▶ Description of the task
In the records below, find the line that contains "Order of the" and the line that contains "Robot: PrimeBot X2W", then retype exactly those two lines and every line between them.
------------------------------------------------
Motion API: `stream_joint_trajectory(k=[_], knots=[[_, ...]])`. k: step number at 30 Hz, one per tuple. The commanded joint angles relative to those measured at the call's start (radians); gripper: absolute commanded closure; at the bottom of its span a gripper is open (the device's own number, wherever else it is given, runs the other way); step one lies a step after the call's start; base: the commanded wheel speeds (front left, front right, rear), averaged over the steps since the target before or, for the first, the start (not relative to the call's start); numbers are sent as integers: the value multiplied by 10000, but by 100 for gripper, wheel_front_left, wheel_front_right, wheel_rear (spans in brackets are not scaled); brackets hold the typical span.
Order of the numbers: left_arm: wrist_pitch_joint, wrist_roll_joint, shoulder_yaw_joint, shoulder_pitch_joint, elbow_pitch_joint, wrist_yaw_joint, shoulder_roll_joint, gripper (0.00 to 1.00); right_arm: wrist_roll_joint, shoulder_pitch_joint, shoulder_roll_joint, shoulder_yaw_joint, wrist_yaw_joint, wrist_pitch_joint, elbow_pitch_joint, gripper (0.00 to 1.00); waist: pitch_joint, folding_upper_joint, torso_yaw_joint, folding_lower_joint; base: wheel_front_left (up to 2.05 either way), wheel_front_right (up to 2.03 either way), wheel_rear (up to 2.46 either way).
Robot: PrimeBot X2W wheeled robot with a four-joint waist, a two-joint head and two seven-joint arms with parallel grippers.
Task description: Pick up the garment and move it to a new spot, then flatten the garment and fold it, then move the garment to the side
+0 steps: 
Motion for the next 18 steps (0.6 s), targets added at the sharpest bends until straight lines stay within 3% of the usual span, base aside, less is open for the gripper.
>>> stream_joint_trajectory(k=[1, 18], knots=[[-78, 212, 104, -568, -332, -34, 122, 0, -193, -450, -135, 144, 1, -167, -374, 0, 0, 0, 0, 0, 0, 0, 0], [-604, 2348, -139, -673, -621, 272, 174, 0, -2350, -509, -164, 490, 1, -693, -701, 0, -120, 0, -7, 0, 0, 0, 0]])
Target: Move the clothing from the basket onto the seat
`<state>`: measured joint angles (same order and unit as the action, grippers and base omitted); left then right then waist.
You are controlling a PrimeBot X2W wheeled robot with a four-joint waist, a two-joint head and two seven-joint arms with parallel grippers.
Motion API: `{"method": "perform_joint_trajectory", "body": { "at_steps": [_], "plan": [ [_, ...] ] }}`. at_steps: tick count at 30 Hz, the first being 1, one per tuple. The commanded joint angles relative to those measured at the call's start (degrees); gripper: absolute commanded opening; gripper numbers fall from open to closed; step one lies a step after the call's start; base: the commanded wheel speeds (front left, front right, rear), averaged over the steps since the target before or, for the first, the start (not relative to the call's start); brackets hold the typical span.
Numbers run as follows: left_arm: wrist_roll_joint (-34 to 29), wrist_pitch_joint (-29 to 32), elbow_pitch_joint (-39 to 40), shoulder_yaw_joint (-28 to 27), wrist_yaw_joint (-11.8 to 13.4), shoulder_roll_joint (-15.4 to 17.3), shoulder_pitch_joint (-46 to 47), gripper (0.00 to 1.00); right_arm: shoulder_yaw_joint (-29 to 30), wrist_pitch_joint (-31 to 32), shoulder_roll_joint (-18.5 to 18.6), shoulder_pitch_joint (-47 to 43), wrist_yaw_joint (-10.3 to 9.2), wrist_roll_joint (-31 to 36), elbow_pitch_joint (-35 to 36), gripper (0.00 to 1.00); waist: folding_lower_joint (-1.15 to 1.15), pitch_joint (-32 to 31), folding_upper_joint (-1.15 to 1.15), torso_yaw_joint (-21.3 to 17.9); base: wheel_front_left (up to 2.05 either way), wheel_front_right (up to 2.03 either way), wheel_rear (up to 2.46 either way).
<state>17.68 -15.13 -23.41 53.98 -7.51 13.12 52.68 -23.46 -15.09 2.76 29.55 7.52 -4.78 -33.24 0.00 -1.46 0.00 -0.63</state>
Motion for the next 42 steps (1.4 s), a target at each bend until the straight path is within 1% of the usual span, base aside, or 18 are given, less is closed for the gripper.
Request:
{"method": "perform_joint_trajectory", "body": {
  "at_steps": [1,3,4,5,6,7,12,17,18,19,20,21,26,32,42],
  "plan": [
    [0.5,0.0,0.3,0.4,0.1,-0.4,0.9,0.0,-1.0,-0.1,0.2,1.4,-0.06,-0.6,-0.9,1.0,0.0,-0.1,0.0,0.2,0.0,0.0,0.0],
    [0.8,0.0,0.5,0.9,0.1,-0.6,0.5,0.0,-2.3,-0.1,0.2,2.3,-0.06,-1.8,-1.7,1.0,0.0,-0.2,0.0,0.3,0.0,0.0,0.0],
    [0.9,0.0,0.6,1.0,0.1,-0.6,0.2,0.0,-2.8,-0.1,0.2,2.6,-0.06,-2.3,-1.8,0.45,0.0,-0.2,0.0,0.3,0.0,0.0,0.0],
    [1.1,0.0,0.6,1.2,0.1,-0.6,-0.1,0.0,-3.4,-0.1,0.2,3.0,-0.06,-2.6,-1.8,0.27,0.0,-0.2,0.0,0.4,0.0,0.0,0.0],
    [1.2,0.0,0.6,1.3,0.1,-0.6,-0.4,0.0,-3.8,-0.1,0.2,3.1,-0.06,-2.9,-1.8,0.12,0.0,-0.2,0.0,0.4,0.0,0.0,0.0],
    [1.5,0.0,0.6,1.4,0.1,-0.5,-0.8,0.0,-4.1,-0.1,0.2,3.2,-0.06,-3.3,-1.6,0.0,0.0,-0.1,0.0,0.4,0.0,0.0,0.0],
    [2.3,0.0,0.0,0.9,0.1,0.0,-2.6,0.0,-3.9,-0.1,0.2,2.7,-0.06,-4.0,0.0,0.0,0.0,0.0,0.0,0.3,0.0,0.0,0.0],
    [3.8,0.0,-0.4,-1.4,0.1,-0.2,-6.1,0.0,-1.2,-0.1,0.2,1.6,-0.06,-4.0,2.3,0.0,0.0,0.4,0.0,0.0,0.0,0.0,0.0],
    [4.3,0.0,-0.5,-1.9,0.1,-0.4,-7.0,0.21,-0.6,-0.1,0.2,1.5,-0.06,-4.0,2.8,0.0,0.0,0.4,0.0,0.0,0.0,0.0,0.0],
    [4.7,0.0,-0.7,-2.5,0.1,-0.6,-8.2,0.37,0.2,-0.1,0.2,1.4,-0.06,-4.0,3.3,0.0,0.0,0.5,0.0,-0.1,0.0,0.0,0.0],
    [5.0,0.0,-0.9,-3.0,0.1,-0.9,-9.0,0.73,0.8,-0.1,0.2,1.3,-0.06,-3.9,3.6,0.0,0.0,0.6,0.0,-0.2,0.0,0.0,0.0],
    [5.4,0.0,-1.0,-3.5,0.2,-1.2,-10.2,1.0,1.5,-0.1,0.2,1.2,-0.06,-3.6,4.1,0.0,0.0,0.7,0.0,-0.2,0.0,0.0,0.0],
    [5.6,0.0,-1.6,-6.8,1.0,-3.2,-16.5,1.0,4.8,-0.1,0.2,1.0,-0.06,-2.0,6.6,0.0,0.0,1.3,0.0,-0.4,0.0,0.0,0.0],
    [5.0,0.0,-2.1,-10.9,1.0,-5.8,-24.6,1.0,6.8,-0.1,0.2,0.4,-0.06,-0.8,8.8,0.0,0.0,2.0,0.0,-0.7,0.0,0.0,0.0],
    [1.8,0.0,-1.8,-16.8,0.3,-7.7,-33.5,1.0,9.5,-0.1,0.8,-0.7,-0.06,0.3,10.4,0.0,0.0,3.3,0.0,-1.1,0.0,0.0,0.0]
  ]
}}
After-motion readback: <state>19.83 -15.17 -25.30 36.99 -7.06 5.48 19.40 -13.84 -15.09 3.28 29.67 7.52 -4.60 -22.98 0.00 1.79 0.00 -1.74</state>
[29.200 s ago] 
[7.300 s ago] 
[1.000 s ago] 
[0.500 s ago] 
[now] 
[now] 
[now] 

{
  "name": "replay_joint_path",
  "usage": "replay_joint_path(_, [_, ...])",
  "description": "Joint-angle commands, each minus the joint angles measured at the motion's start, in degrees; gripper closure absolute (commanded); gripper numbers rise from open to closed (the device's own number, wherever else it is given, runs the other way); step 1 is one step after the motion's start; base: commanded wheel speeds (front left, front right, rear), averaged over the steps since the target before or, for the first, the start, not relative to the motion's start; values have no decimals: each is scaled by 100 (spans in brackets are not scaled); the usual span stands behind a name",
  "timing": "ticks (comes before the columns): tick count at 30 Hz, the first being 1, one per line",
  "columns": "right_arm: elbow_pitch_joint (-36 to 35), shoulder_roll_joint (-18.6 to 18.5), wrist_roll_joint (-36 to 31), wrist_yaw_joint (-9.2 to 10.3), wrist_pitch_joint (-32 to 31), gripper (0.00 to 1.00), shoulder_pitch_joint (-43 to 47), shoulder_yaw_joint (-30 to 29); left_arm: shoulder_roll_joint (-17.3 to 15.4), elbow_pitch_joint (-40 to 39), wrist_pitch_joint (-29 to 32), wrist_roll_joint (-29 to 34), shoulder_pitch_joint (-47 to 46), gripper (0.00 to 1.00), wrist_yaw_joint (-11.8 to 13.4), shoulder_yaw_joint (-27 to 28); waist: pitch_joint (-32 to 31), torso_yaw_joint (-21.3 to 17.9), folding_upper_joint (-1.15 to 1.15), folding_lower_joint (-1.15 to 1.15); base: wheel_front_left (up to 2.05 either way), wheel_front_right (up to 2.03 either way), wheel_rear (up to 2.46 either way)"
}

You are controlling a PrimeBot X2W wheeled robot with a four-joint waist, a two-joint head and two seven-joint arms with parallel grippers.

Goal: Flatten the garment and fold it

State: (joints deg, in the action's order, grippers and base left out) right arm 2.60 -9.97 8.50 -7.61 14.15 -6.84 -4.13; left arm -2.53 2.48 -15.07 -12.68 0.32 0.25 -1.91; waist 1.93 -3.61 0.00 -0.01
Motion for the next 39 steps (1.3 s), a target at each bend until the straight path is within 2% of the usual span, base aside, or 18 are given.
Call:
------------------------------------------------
▶ Exercise answer
Order of the numbers: left_arm: wrist_pitch_joint, wrist_roll_joint, shoulder_yaw_joint, shoulder_pitch_joint, elbow_pitch_joint, wrist_yaw_joint, shoulder_roll_joint, gripper (0.00 to 1.00); right_arm: wrist_roll_joint, shoulder_pitch_joint, shoulder_roll_joint, shoulder_yaw_joint, wrist_yaw_joint, wrist_pitch_joint, elbow_pitch_joint, gripper (0.00 to 1.00); waist: pitch_joint, folding_upper_joint, torso_yaw_joint, folding_lower_joint; base: wheel_front_left (up to 2.05 either way), wheel_front_right (up to 2.03 either way), wheel_rear (up to 2.46 either way).
Robot: PrimeBot X2W wheeled robot with a four-joint waist, a two-joint head and two seven-joint arms with parallel grippers.

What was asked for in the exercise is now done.